(YOUR TASK) At the line containing "I bet you can find the person's right hand", start repeating the entries exactly, and continue through the last line.

DATA TO PROCESS START

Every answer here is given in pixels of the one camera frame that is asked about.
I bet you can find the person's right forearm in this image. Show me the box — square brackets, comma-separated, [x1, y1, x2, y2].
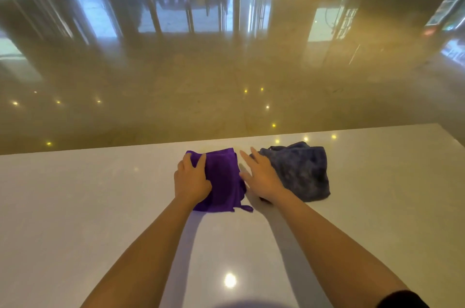
[272, 189, 409, 308]

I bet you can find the person's left forearm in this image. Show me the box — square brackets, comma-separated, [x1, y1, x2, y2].
[80, 197, 194, 308]

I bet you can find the grey microfiber cloth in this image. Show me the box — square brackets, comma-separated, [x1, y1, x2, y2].
[249, 141, 331, 203]

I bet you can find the purple microfiber cloth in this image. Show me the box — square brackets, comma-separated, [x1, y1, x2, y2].
[185, 148, 254, 213]

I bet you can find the black right sleeve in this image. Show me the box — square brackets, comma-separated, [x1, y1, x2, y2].
[377, 290, 431, 308]

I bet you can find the person's left hand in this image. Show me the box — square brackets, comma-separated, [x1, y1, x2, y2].
[173, 153, 213, 207]

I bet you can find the person's right hand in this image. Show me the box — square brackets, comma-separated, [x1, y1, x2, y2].
[239, 147, 291, 205]

DATA TO PROCESS END

(TASK RESULT)
I bet you can find the person's right hand in this image. Show me the box — square brackets, comma-separated, [x1, y1, x2, y2].
[239, 147, 291, 205]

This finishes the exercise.